Quarantine, however, is what you make of it. My technophobic senior companions have found their way to online church, social events, watch parties, card playing, doctor appointments, and holiday celebrations in ways they could not have imagined a year ago. My granddaughter has attended all manner of entertainment online. We have done kindergarten, ballet, jazz, French and singing class, yoga, martial arts, play dates, cousin time, and her grandparents retirement party online. Her aunt in Canada sends her what they call chapter books and meets her online each week to read and discuss a chapter. She and my granddaughters in another city spend long periods of time sharing play dough, playing dolls, reading books, and giving tours of their rooms and toy boxes on Zoom or Duo. My family had a Zoom reunion that enlisted nearly every member when we would never have had that kind of turnout in person. We had dessert with family members on Thanksgiving and opened presents with them at Christmas on Zoom because some of them are out and about and don’t want to risk the health of others. I was even able to say goodbye to my amazing aunt via Zoom before she disappeared into brain cancer when it was not safe to travel to see her in person.
Becoming us without them is very much like a pandemic. Denial feeds the false hope that this is all a dream and we will wake up any minute and have our lives back. As reality sets in we are forced to face the global changes that this loss will impose upon us. Nothing is the same. The mind numbing pain isolates us from people, even when we are all in the same room. All the fun goes out of life for a time. There is a sense of waiting and waiting for some unnamed thing that will never come. It is hard to trust ourselves to make good choices for the future. It is even harder to invest in others when we now understand, in very real ways, that no one and nothing is permanent. There is no avoiding that we will have to do everything a new way because no amount of protest will make it not so. While the memories grow sweet again as the pain diminishes, they are no more a replacement for the real thing than a Zoom Christmas will ever be a replacement for a room full of loved ones and yummy dinners. There will never be a vaccine to prevent or cure grief.

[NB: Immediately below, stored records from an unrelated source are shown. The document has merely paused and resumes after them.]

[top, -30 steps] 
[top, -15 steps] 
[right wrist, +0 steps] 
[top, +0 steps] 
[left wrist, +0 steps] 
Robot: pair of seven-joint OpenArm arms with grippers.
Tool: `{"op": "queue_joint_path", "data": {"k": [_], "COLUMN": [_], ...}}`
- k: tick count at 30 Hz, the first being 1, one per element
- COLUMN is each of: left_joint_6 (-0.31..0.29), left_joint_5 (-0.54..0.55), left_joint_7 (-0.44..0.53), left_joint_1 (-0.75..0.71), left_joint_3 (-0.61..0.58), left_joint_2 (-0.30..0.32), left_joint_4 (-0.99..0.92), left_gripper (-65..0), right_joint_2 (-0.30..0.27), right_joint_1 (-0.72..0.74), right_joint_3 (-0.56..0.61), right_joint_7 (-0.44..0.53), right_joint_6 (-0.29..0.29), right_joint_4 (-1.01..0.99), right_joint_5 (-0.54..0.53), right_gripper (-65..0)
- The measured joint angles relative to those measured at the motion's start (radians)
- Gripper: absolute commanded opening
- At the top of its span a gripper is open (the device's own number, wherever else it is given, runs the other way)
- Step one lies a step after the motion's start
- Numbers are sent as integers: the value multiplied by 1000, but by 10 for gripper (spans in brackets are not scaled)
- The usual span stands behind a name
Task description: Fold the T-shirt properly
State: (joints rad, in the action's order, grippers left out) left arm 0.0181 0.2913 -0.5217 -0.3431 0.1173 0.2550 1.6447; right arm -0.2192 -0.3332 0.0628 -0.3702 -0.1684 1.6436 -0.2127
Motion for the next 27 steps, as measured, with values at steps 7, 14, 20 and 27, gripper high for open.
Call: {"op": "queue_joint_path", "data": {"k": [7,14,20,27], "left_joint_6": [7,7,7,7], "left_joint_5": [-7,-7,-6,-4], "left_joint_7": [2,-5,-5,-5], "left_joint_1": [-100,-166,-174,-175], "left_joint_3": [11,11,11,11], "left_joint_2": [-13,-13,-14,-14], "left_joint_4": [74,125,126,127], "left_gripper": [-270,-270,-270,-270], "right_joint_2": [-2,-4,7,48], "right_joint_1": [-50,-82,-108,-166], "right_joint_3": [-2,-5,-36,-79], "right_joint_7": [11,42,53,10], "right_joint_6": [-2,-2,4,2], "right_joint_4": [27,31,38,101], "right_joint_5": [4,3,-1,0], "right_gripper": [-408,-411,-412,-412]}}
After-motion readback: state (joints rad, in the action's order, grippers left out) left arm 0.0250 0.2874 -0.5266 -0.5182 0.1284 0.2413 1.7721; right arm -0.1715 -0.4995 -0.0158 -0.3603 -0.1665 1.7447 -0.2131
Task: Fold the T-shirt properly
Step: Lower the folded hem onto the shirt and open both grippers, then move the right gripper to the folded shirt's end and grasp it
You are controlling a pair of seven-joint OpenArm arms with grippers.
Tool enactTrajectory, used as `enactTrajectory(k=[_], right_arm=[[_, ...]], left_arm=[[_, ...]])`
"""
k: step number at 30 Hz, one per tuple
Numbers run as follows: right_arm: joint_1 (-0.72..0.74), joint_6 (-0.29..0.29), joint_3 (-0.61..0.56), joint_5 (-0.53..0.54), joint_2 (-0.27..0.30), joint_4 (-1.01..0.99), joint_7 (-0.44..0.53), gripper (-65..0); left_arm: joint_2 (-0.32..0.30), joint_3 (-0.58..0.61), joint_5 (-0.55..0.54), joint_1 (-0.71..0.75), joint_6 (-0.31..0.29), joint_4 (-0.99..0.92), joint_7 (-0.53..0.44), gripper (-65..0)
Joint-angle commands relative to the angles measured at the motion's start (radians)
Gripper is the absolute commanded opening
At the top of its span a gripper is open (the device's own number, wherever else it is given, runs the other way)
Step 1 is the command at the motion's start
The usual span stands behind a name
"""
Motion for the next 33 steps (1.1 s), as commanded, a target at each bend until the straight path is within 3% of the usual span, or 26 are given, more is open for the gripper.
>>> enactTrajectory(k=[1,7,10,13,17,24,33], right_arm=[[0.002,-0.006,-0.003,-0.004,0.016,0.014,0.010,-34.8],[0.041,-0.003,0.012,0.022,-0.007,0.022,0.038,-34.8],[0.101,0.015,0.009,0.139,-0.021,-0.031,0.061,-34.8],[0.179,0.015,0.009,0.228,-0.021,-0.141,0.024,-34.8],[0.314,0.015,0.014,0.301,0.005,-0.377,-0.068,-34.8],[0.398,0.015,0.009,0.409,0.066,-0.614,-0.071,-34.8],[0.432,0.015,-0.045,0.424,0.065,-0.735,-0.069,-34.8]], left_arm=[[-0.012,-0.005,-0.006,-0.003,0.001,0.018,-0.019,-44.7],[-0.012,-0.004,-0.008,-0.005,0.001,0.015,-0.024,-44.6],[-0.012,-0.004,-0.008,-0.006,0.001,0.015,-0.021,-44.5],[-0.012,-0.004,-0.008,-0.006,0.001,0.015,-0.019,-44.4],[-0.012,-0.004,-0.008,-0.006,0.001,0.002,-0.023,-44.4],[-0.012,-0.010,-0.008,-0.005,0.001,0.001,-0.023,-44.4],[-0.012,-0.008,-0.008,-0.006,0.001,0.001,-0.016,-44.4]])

Slowly we adapt and adjust to this new reality as we have to extended quarantine. The new normal unfolds whether we welcome it or not. Much to our surprise, and sometimes against our will, we find strength we never knew we had. We can learn to be grateful for what is here now, and shift our focus away from what has been taken. The pain becomes but one facet of the diamond that emerges from the intense pressure required to move forward with courage and hope. We survive. And in the process, we may to discover a version of ourselves that we could never have imagined before the loss. They would be proud of what we have become and we can be proud of ourselves as well.